丧尸确实对返祖阶级有所畏惧,但要是旱魃的能量太过虚弱,也只会成为想要进化的丧尸的攻击目标而已。
“呕——”
黑红的血块混入病毒池子里,泽尔的手紧紧捏着池子的边缘,正如他的情绪,没有分秒的放松。
沉吟良久,他忽然从一侧的暗格中掏出一张地图,细细查看起自己的优势和劣势来。眼光从非洲大草原的遗址一直到开罗城的附近,泽尔想出几个节点打算做做文章,可等到准备下手的那刻才倏忽间发现,他此次前往新地中海争夺巨龙,已经遣出了开罗城的兵力……
换句话说,如今的开罗城等同于一座空城。
他已半路而走,也不信云默会让那批丧尸活下来。不过,左右都是些废弃的棋子,也没多少可惜的地方。唯一让他心怀忧虑的,只剩下这一身伤……
“哒、哒、哒……”
熟悉的脚步声由远至近,泽尔斜靠在墙边,帽兜垂下,掩盖住他略显疲惫的面孔。片刻后,他转过脸看向来者,询问道:“什么事?”
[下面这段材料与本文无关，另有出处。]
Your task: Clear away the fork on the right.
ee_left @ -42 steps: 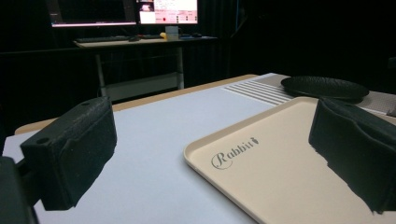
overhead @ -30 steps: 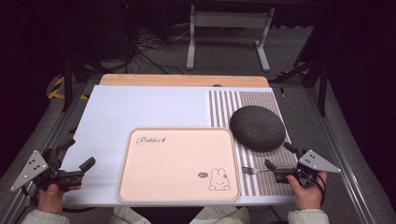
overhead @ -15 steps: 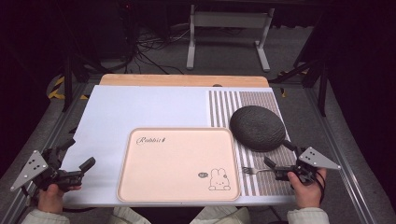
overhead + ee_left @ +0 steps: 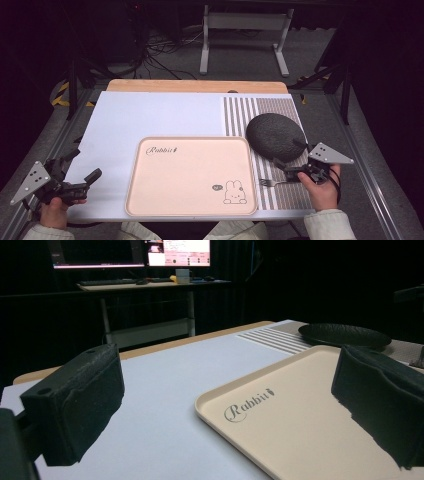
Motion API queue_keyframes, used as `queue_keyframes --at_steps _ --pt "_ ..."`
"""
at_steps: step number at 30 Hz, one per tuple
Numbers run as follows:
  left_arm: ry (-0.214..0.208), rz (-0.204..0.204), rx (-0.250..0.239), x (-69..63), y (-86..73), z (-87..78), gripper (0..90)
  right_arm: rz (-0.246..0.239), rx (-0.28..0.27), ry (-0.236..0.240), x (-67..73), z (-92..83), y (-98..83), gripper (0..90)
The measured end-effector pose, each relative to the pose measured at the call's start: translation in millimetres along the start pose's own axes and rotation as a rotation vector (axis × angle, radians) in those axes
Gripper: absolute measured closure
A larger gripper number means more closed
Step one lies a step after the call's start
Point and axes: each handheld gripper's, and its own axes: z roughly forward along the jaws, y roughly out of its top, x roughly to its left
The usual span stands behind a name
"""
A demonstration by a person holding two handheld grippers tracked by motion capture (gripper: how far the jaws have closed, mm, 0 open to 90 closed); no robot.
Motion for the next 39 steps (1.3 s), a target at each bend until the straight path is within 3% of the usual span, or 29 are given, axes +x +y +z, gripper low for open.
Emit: queue_keyframes --at_steps 8,12,17,19,26,39 --pt "0.001 0.001 0.001 -0.3 0.3 0.2 1.3 0.033 0.038 0.004 -3.4 9.5 6.8 1.1" --pt "0.000 0.000 0.000 -0.1 0.3 0.0 1.3 0.037 0.088 -0.001 -5.0 11.8 12.3 2.1" --pt "0.001 0.001 0.000 -0.2 0.4 0.0 1.3 0.008 0.179 0.021 -8.4 13.3 22.7 4.7" --pt "0.001 0.001 0.000 -0.3 0.5 0.0 1.3 0.005 0.190 0.026 -8.8 13.5 23.9 5.2" --pt "0.002 0.001 -0.001 -0.4 0.6 0.0 1.3 -0.076 0.293 0.072 -11.4 15.0 34.5 8.4" --pt "0.000 0.002 0.002 0.0 0.5 -0.1 1.3 -0.239 0.489 0.116 -6.1 21.4 47.5 11.2"
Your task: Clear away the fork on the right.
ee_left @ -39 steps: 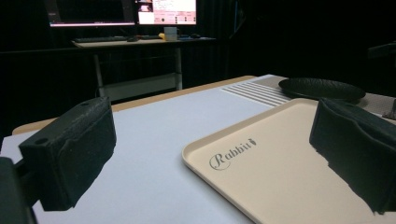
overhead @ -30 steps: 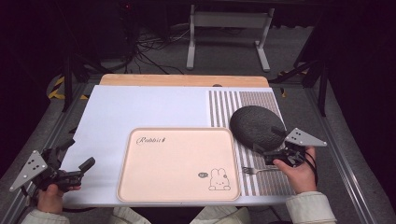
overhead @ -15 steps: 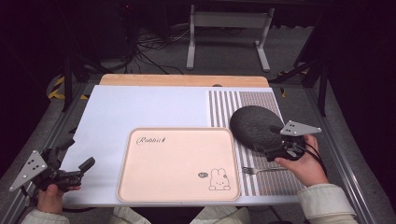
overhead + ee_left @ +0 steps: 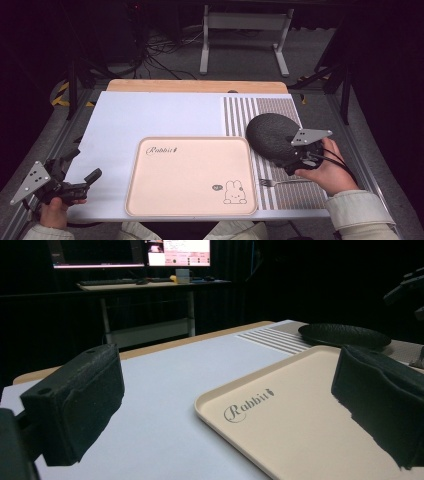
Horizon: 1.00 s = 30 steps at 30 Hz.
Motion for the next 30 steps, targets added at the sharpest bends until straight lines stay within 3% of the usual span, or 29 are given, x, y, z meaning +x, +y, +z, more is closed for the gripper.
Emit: queue_keyframes --at_steps 4,10,30 --pt "0.000 -0.004 -0.003 -0.1 0.0 0.0 1.3 -0.068 0.107 0.039 0.9 3.4 4.0 12.2" --pt "0.000 -0.005 -0.003 0.1 0.0 -0.2 1.3 -0.156 0.215 0.092 5.4 9.5 3.3 14.0" --pt "0.000 -0.007 -0.005 0.0 0.3 -0.4 1.3 -0.289 0.400 0.253 12.9 26.3 -7.7 21.7"
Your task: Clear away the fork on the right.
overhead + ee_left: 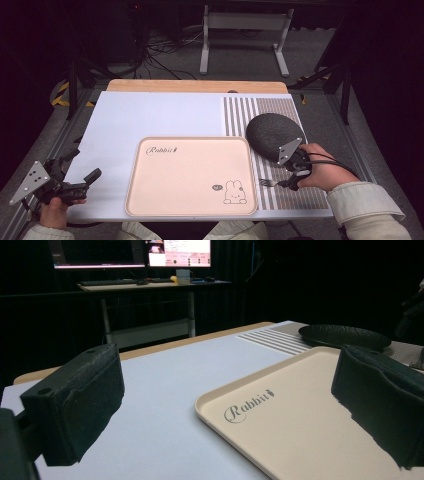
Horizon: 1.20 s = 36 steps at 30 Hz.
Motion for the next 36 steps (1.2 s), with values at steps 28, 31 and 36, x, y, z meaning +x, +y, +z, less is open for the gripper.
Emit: queue_keyframes --at_steps 28,31,36 --pt "-0.004 -0.003 -0.003 -0.2 0.2 0.0 1.3 -0.067 0.176 0.125 2.1 20.8 0.5 57.8" --pt "-0.005 -0.001 -0.003 -0.3 0.3 -0.1 1.3 -0.088 0.199 0.127 1.2 21.3 1.2 63.9" --pt "-0.006 -0.002 -0.004 -0.1 0.3 -0.2 1.4 -0.101 0.222 0.134 0.3 22.9 1.8 71.0"
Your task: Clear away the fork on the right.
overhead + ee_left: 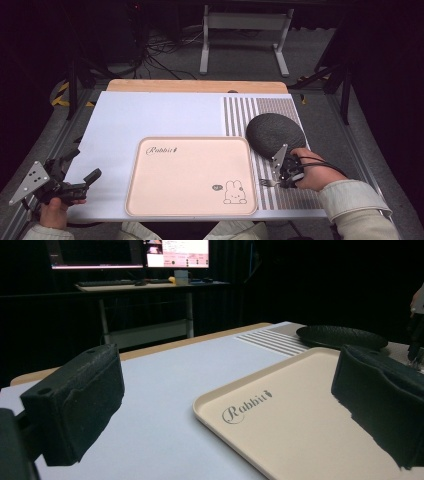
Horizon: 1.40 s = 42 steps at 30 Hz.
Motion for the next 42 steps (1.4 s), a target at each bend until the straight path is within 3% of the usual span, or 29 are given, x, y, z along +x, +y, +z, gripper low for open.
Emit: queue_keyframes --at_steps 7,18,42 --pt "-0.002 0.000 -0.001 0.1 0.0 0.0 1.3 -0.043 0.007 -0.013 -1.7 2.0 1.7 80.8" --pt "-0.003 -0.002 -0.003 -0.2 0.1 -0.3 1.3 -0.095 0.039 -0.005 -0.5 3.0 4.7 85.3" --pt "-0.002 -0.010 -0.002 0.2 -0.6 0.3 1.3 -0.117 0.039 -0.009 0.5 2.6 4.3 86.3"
“人类的军队抵达开罗城了。”杜穆凯像是在播报“今天天气晴转多云”的口吻一样,淡漠得很,“你埋在金字塔附近的暗桩被拔掉了很多,他们快要摸到你的实验室了。”
“谁带的队伍?”
“韩修宇。”
“难怪……”泽尔想起返祖梦境中对于韩修宇精神力的观察和评估,内心再度下沉了三四分,“云默呢?”
“不知所踪,没有她的气息。”
“她没有重伤吗?”泽尔的声音阴鸷了起来,“不可能……都是返祖的级别,我是个什么状态,她就该是个什么状态!”
“但她似乎比你先恢复不少。”杜穆凯实事求是道,“没有她的威压,更没有她的气息。我确定她没有人间蒸发,那能去哪儿?”